The Proper Way to “Measure” an Economy

But enough ranting, so what can we do about it? How can we measure the economy? Let me be upfront with you: the economy cannot be measured. The valuation of goods and services, which make up the standard of living, is purely subjective. It can’t be translated into numbers. Prices are not values, they reflect exchange ratios between goods and they are historical and have geographic and temporal properties. Prices only tell the “past prices,” because future prices are on the continuous process of formation. Market can’t be freezed in a particular moment so that we can take a snapshot of it—it is a continuous process. The geographic and temporal properties of prices mean that the price of a McDonald’s hamburger in Vienna is different to one in Bratislava simply because we’re talking about two distinctive regions. Here I can add the Penn effect which stipulates that GDP exaggerates the differences between countries when it comes to their economy by failing to take wages rates into account. And the price of a McDonald’s hamburger this year can’t be compared to one from last year—simply because we’re talking about two different periods in which things have changed at least to some degree. It’s clear therefore that we can’t quantify “the economy” or the standard of living.
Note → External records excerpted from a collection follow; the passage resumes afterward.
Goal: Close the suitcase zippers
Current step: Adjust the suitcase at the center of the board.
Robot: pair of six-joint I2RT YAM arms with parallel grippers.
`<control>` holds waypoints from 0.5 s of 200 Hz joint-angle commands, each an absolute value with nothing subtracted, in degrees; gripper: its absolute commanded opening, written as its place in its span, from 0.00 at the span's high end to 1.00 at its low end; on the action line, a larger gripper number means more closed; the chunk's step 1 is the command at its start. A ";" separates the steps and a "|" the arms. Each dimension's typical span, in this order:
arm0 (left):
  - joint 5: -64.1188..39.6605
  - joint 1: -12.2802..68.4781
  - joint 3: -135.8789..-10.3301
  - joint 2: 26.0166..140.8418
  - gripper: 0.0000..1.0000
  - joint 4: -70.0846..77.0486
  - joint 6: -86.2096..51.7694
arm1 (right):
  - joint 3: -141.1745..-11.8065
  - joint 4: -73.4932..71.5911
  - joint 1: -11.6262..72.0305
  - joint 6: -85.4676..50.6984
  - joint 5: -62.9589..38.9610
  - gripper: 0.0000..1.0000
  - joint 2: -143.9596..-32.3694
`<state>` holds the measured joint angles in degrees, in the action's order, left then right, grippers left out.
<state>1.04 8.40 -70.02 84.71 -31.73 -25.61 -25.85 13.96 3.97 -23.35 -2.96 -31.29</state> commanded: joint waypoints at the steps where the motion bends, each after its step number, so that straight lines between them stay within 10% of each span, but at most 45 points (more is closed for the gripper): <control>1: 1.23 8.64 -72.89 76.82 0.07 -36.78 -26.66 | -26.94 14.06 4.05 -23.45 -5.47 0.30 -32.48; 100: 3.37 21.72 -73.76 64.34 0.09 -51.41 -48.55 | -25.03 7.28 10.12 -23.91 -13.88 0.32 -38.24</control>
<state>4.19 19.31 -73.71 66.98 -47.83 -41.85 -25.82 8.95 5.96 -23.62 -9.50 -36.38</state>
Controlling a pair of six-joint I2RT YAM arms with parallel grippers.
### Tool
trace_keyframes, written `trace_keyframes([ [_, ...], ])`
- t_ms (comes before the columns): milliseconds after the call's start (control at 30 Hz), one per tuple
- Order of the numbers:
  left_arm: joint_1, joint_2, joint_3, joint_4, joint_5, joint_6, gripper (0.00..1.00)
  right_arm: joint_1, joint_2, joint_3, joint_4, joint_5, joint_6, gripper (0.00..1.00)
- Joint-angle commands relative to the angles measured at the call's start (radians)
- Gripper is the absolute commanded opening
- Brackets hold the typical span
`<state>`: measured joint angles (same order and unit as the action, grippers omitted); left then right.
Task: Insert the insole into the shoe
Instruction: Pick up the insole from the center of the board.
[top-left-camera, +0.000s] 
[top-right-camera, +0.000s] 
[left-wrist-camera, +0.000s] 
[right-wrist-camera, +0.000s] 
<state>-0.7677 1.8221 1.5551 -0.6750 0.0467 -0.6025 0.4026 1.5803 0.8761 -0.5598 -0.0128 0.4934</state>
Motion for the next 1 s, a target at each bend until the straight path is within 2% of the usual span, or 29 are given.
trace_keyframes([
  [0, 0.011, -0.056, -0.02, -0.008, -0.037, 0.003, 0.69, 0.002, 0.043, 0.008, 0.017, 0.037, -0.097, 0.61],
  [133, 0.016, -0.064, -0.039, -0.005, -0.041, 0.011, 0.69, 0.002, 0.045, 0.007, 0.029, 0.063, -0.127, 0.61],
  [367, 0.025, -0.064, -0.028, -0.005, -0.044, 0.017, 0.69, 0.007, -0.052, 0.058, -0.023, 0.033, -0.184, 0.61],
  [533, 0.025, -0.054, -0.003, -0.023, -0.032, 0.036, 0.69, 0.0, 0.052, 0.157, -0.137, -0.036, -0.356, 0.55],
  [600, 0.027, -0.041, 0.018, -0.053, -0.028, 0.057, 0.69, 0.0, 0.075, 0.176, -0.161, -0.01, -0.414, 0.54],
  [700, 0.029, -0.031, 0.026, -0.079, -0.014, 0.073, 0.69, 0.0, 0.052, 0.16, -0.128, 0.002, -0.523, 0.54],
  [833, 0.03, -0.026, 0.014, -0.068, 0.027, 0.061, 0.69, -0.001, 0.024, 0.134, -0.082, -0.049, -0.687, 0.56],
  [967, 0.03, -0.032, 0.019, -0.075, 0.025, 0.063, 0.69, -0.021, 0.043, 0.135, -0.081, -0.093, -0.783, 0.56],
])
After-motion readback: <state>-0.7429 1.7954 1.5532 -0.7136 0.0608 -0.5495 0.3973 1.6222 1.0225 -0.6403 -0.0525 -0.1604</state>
What we can do, however, is resort to the methodological tools of economics—tools which we use to find economic laws. Austrians are famous for explaining that the sole proper way of deriving these laws is through logical deduction from undeniable axioms, done so by studying individuals who act rationally (employ means to attain ends) and not groups which are unconscious. For example, the simple axiom that “humans act” is undeniable because any attempt to deny it would constitute an action itself. This means that whatever laws we derive from this truth will hold so in every situation simply because logic is consistent. If we establish that two and two amount to four, we need not go around gathering two apples and then adding another two to prove its validity. By the same token, if we establish through the Pythagorean theorem that the area of a square on the hypotenuse is equal to the sum of the areas of the squares on the legs, it is futile to go out in the open and test it. If we get results that “disprove” it, we know we’ve made a mistake somewhere because it is an undeniable truth.

By using economic laws that we derived through the rigorous logic of praxeology (the science that studies human action), we can rest assured that they will unfold themselves in one way or another. To put it in blunt terms: if we establish that government intervention is bad and that the free market works we don’t have to measure the economy to know that Hong Kong is more prosperous than North Korea.